→ **Work item**
Each line in the data holding "image" should be listed.
----- Entries provided -----
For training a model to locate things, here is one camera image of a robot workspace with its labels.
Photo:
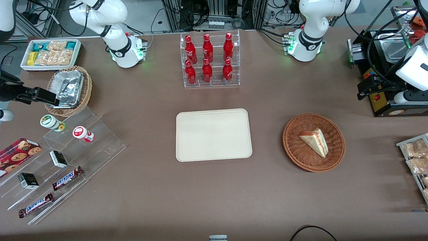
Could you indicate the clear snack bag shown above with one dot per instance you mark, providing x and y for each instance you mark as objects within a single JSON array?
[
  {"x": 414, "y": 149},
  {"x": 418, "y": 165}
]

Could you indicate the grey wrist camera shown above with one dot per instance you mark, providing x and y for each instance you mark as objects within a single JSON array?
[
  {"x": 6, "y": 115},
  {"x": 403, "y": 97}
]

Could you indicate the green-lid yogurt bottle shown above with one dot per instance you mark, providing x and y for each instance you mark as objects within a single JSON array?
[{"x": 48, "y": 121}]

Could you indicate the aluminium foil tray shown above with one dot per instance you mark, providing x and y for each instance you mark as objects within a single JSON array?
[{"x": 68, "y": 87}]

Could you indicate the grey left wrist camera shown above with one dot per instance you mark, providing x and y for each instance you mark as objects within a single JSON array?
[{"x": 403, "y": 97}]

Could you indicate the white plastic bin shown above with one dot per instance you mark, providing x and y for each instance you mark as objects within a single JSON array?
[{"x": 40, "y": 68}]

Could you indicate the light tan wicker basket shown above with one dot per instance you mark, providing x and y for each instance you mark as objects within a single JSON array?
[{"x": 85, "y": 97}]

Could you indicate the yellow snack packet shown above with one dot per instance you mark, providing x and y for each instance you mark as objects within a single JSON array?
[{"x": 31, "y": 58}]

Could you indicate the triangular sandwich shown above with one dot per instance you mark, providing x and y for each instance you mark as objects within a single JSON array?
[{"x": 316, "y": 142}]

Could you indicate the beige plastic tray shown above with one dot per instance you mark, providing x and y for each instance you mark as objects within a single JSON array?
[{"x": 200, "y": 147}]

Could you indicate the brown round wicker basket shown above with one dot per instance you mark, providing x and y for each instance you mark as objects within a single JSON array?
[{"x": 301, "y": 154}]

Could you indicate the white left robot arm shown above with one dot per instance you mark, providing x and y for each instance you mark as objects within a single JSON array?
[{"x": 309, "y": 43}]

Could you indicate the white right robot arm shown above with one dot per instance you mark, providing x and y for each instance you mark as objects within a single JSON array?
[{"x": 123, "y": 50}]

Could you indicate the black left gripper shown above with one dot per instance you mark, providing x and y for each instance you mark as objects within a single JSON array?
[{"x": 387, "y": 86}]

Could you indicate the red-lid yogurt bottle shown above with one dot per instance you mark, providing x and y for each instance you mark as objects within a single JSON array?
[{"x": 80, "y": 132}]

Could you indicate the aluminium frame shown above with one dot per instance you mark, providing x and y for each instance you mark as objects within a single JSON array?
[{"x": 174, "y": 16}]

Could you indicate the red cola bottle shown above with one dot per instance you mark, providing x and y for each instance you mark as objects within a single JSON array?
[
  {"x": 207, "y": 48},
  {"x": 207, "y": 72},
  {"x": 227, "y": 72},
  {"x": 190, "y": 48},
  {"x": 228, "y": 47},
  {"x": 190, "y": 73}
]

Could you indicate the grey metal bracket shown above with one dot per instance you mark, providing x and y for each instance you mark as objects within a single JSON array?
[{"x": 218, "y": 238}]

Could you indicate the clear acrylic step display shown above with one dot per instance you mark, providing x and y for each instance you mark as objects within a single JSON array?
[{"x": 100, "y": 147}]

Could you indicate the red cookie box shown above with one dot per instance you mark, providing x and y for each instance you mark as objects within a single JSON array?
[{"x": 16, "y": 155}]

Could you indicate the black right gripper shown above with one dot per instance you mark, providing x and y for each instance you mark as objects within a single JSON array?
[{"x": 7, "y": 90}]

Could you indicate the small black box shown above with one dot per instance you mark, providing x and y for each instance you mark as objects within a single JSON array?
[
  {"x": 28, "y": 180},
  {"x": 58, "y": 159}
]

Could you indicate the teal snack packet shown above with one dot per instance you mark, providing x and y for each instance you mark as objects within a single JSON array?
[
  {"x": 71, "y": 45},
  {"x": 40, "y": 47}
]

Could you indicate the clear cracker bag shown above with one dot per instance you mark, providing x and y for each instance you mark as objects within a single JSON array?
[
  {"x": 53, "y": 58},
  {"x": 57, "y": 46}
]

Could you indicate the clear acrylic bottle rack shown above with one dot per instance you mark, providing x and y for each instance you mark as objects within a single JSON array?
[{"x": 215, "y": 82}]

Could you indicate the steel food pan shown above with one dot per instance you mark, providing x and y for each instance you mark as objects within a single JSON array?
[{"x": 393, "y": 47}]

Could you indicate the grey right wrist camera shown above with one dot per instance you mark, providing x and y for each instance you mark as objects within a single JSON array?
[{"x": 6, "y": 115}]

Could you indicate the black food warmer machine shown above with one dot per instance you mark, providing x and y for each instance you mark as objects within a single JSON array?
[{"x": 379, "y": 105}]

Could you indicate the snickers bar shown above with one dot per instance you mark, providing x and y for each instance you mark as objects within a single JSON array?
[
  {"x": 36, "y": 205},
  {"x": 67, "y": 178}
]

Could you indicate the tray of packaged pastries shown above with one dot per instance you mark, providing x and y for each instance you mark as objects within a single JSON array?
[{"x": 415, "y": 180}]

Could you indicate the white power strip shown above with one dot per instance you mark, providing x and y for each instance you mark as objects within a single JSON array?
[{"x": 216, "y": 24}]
-----
----- Entries provided -----
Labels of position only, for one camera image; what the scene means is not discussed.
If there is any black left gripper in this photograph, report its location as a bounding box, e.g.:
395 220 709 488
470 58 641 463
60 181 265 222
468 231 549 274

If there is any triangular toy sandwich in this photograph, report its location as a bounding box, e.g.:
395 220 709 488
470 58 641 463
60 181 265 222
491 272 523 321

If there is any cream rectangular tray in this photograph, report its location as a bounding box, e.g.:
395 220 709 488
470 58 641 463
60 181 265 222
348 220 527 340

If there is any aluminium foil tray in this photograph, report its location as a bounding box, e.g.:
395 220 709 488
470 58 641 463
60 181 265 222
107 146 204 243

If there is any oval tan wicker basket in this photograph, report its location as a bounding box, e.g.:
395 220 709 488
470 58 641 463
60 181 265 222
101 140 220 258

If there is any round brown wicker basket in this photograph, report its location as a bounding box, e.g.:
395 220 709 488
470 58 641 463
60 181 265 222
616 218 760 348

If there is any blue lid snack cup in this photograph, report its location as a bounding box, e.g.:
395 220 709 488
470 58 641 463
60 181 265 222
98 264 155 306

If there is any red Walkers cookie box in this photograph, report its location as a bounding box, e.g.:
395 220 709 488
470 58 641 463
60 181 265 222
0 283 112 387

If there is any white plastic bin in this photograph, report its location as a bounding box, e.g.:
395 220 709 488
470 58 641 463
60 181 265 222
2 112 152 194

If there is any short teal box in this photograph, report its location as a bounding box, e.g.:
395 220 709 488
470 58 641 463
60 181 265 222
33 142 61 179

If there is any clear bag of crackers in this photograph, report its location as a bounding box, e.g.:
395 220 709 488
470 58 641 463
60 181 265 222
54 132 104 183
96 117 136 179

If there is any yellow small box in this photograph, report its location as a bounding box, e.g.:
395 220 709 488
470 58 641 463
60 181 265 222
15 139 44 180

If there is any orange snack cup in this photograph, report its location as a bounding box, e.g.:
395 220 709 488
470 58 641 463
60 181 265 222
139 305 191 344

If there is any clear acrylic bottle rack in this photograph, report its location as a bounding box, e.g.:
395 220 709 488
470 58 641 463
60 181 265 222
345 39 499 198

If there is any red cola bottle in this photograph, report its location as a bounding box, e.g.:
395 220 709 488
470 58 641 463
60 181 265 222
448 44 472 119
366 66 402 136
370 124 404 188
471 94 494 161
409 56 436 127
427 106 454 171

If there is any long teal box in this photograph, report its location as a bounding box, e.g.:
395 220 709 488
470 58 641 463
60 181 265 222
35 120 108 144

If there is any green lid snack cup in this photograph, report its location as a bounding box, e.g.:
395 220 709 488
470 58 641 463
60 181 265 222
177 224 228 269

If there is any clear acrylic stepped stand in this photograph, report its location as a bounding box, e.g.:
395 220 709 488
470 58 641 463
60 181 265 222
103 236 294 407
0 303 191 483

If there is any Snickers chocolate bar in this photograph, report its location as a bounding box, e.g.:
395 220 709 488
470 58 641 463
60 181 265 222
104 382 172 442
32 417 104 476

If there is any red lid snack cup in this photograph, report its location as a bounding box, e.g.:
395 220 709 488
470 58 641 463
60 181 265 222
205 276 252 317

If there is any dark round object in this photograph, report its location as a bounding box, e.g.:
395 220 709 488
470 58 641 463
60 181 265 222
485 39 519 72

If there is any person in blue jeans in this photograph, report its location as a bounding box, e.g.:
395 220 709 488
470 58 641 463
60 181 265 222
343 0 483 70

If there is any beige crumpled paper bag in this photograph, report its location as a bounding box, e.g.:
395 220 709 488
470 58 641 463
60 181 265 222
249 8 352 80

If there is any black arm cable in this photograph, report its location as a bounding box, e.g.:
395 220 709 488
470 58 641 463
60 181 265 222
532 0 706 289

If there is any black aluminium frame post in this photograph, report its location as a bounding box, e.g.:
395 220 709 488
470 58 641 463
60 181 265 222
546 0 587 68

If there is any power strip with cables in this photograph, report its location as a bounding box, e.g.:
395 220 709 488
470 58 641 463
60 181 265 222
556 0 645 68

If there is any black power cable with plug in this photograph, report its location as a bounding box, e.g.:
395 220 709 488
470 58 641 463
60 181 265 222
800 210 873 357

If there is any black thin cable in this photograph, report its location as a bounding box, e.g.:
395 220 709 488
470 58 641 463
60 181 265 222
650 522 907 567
-----
----- Entries provided -----
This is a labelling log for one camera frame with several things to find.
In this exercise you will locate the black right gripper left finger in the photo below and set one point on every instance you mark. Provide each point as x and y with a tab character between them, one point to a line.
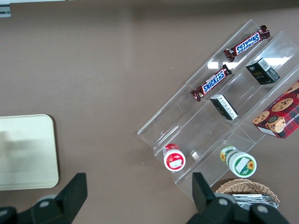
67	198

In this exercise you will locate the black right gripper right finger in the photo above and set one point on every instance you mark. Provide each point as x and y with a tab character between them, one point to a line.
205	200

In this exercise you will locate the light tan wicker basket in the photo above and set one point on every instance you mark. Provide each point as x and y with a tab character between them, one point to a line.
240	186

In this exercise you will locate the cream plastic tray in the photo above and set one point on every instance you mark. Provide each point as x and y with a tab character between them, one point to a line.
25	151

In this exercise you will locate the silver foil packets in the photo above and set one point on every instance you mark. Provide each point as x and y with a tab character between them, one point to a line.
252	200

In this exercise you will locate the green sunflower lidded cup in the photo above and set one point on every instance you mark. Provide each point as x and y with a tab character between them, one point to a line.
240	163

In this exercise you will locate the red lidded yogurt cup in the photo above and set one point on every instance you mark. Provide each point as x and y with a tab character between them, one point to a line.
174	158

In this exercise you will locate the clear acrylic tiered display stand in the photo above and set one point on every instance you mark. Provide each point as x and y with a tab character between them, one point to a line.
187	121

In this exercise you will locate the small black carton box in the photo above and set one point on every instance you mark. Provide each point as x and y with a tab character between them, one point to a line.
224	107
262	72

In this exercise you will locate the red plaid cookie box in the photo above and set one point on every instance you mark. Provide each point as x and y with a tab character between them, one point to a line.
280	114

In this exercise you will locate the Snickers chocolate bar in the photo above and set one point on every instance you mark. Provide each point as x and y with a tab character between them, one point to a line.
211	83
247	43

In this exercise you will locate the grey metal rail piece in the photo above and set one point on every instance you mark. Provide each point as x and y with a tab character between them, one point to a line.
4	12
-----
→ **Solution for this task**
For training a model to locate things, here is one camera image of a robot workspace with its labels.
Labels of position only, for one camera image; what the scene means is not discussed.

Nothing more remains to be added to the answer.